Mapping the topic of the review in R


I have two data sets, Review Data & Topic Data

Dput code of my Review Data

structure(list(Review = structure(2:1, .Label = c("Canteen Food could be improved", 
"Sports and physical exercise need to be given importance"), class = "factor")), class = "data.frame", row.names = c(NA, 
-2L))

Dput code of my Topic Data

structure(list(word = structure(2:1, .Label = c("canteen food", 
"sports and physical"), class = "factor"), Topic = structure(2:1, .Label = c("Canteen", 
"Sports "), class = "factor")), class = "data.frame", row.names = c(NA, 
-2L))

Dput of my Desired Output, I want to look up the words which are appearing in Topic Data and map the same to the Review Data

structure(list(Review = structure(2:1, .Label = c("Canteen Food could be improved", 
"Sports and physical exercise need to be given importance"), class = "factor"), 
    Topic = structure(2:1, .Label = c("Canteen", "Sports "), class = "factor")), class = "data.frame", row.names = c(NA, 
-2L))

Solution

  • What you want is something like a fuzzy join. Here's a brute-force looking for strict substring (but case-insensitive):

    library(dplyr)
    review %>%
      full_join(topic, by = character()) %>% # full cartesian expansion
      group_by(word) %>%
      mutate(matched = grepl(word[1], Review, ignore.case = TRUE)) %>%
      ungroup() %>%
      filter(matched) %>%
      select(-word, -matched)
    # # A tibble: 2 x 2
    #   Review                                                   Topic    
    #   <fct>                                                    <fct>    
    # 1 Sports and physical exercise need to be given importance "Sports "
    # 2 Canteen Food could be improved                           "Canteen"
    

    It's a little brute-force in that it does a cartesian join of the frames before testing with grepl, but ... you can't really avoid some parts of that.
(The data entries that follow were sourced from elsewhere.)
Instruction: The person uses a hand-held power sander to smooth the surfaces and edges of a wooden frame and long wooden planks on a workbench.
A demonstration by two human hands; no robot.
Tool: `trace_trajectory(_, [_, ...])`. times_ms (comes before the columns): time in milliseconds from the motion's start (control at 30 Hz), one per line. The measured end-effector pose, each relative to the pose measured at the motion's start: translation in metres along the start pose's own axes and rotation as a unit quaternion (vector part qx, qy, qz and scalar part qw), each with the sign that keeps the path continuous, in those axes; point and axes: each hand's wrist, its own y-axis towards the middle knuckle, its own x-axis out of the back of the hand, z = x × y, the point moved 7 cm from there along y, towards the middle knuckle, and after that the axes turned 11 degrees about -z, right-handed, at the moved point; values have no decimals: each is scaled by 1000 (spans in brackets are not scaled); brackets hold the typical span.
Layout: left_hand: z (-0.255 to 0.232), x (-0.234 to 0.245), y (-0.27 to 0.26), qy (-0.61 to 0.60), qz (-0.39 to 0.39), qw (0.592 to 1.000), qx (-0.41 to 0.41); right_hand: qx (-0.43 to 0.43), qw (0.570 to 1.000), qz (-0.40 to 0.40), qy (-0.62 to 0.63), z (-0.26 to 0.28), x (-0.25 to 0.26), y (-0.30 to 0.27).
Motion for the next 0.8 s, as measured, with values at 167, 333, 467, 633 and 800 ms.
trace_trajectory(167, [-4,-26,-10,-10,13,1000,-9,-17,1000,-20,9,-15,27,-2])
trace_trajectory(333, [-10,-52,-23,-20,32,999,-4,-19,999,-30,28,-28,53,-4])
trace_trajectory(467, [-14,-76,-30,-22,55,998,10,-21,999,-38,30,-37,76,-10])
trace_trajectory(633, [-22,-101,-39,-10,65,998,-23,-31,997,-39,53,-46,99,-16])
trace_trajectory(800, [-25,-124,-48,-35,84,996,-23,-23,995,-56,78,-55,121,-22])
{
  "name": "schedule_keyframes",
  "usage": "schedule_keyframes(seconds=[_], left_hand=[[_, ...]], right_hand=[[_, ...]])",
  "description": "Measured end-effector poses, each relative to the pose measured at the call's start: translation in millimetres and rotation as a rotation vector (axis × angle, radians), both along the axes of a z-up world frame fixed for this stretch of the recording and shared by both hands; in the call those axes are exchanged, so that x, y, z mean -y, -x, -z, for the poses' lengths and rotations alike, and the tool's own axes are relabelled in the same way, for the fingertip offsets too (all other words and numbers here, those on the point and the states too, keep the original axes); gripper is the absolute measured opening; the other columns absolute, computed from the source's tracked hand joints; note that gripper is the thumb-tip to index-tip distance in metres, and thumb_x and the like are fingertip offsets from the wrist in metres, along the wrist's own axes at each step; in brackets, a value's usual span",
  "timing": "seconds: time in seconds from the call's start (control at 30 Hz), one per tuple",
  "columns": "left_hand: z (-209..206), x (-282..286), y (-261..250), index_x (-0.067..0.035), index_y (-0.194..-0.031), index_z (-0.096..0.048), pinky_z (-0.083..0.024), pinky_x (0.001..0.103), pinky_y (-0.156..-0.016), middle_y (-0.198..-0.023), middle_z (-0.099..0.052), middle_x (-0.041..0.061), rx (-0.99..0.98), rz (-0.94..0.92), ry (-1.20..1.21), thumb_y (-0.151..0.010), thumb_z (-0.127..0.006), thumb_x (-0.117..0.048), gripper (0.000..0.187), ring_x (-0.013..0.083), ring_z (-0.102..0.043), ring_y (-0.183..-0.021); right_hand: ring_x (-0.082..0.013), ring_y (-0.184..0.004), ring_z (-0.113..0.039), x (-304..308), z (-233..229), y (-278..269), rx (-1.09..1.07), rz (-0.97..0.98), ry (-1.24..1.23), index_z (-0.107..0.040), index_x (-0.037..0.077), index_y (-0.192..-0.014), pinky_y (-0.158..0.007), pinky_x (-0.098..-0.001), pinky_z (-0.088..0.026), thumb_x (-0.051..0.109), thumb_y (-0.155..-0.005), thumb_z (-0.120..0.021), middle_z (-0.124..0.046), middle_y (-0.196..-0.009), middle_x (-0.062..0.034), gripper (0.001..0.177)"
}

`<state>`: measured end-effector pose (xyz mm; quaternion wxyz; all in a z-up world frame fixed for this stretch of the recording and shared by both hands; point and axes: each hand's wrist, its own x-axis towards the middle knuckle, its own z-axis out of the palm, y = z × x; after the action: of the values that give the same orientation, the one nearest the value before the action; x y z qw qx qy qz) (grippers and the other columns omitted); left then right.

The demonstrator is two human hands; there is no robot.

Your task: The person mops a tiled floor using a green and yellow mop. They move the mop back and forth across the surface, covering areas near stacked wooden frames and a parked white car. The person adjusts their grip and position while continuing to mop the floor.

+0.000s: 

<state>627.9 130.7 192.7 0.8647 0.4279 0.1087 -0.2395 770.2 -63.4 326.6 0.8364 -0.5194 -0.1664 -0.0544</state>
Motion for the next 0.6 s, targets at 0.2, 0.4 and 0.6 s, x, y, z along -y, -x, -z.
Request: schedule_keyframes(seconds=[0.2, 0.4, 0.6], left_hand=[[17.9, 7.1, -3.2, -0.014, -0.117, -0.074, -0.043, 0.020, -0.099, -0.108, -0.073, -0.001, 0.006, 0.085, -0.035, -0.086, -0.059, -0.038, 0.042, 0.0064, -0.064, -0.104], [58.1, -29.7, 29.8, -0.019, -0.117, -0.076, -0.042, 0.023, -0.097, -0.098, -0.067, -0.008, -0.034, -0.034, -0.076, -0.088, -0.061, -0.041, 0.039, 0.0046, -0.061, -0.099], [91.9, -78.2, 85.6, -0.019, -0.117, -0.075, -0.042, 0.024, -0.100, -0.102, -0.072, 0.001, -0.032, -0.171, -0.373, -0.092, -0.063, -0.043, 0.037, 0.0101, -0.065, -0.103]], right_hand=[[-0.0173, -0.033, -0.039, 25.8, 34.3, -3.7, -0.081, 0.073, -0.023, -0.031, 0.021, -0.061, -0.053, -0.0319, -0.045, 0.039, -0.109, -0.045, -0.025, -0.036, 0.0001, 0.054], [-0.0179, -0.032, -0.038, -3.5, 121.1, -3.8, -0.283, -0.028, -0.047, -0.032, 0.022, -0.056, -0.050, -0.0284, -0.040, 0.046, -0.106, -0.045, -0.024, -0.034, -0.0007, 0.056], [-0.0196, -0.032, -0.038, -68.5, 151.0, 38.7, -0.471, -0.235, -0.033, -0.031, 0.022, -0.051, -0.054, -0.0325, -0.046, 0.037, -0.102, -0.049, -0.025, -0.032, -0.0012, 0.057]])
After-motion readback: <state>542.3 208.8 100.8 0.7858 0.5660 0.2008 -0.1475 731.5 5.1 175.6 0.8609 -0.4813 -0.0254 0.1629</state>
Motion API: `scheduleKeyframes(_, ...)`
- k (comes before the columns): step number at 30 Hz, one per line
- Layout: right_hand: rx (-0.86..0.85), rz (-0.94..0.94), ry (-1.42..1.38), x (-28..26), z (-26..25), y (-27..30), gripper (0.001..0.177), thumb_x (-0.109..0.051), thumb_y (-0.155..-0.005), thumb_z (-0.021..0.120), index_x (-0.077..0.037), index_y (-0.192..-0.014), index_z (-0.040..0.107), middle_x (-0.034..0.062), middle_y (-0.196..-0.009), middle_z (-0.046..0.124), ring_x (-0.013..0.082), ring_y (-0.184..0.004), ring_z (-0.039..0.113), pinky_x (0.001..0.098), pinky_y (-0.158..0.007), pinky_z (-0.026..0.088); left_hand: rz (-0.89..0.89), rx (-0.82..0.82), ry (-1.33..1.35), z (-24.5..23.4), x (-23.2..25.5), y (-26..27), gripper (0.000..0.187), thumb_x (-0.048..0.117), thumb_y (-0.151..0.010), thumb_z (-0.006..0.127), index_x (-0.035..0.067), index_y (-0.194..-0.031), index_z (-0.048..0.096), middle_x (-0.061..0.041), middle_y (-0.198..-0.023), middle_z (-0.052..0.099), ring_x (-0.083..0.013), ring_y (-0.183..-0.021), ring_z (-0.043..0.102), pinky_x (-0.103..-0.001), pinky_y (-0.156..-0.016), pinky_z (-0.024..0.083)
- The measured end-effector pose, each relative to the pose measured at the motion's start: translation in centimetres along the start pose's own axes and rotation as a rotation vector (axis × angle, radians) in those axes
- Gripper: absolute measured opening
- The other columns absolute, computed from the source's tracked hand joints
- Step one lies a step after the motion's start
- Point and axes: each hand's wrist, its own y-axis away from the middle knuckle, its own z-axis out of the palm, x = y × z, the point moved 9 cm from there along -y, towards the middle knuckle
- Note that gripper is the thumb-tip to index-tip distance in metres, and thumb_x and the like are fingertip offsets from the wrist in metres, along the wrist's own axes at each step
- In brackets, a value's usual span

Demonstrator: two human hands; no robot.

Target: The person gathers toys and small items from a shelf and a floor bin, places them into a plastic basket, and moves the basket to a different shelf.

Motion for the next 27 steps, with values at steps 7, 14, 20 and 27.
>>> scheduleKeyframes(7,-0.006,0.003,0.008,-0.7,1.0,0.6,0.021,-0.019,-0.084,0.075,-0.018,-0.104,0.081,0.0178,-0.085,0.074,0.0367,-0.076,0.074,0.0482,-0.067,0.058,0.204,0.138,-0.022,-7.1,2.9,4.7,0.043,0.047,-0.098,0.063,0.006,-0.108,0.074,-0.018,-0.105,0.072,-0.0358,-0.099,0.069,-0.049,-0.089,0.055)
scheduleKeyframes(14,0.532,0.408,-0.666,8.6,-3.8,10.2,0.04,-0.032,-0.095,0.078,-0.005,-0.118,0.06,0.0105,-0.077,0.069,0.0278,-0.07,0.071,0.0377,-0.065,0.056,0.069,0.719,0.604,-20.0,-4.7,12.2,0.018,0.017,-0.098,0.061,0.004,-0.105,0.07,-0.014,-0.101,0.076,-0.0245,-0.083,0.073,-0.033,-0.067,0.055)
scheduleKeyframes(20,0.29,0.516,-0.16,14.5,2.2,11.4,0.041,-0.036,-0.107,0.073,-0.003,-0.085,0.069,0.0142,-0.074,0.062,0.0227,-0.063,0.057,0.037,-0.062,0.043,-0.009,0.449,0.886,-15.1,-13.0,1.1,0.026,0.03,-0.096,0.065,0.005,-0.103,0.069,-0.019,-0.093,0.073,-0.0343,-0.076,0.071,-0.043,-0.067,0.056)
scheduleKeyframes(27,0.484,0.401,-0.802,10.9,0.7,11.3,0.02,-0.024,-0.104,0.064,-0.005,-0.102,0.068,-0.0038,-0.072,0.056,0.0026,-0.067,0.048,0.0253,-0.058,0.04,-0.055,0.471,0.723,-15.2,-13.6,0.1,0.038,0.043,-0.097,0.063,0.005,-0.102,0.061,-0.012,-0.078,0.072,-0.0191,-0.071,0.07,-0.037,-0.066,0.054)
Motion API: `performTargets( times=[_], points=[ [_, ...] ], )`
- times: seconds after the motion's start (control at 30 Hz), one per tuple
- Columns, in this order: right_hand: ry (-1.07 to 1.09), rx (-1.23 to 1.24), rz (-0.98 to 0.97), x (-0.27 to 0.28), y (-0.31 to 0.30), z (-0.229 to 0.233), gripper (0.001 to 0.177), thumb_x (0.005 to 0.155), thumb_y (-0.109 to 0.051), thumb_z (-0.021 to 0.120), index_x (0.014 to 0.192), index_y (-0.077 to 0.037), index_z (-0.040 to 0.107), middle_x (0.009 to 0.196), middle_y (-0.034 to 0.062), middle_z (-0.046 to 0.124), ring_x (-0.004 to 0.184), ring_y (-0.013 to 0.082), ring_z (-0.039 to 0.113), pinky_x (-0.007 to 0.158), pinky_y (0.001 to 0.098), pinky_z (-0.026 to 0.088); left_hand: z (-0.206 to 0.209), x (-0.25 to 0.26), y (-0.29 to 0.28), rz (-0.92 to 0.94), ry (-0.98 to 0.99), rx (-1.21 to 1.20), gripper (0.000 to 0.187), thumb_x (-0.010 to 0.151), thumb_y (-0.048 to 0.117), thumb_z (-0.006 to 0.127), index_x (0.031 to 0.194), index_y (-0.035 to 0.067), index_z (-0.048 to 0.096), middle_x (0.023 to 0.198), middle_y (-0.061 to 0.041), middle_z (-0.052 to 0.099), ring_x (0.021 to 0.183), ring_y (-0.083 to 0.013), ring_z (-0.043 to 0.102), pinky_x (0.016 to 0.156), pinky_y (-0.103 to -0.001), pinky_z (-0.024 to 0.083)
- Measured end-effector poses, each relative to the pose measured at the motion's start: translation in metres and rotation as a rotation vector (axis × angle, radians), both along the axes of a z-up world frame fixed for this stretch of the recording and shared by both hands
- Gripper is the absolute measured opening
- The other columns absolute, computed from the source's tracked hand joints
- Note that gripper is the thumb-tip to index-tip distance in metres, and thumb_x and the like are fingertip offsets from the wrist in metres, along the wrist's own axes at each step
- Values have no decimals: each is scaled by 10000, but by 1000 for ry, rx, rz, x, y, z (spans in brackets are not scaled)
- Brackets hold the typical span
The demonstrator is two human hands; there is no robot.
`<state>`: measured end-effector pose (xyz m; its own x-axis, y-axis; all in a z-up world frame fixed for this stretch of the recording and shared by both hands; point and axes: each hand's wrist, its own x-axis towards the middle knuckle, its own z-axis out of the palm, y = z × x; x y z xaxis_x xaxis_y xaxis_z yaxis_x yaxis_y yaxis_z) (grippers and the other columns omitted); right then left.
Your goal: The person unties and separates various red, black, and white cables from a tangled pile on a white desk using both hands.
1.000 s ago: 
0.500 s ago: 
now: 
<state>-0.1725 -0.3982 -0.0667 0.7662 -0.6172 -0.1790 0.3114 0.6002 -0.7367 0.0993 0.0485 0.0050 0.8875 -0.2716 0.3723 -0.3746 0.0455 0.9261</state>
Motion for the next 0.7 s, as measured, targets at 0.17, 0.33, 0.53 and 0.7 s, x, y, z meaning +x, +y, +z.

    You can also use the fuzzyjoin package, which is meant for joins on fuzzy things (appropriately named).

    fuzzyjoin::regex_left_join(review, topic, by = c(Review = "word"), ignore_case = TRUE)
    # Warning: Coercing `pattern` to a plain character vector.
    #                                                     Review                word   Topic
    # 1 Sports and physical exercise need to be given importance sports and physical Sports 
    # 2                           Canteen Food could be improved        canteen food Canteen
    

    The warning is because your columns are factors, not character, it should be harmless. If you want to hide the warning, you can use suppressWarnings (a little strong); if you want to prevent the warning, convert all applicable columns from factor to character (e.g., topic[] <- lapply(topic, as.character), same for review$Review, though modify it if you have numeric columns).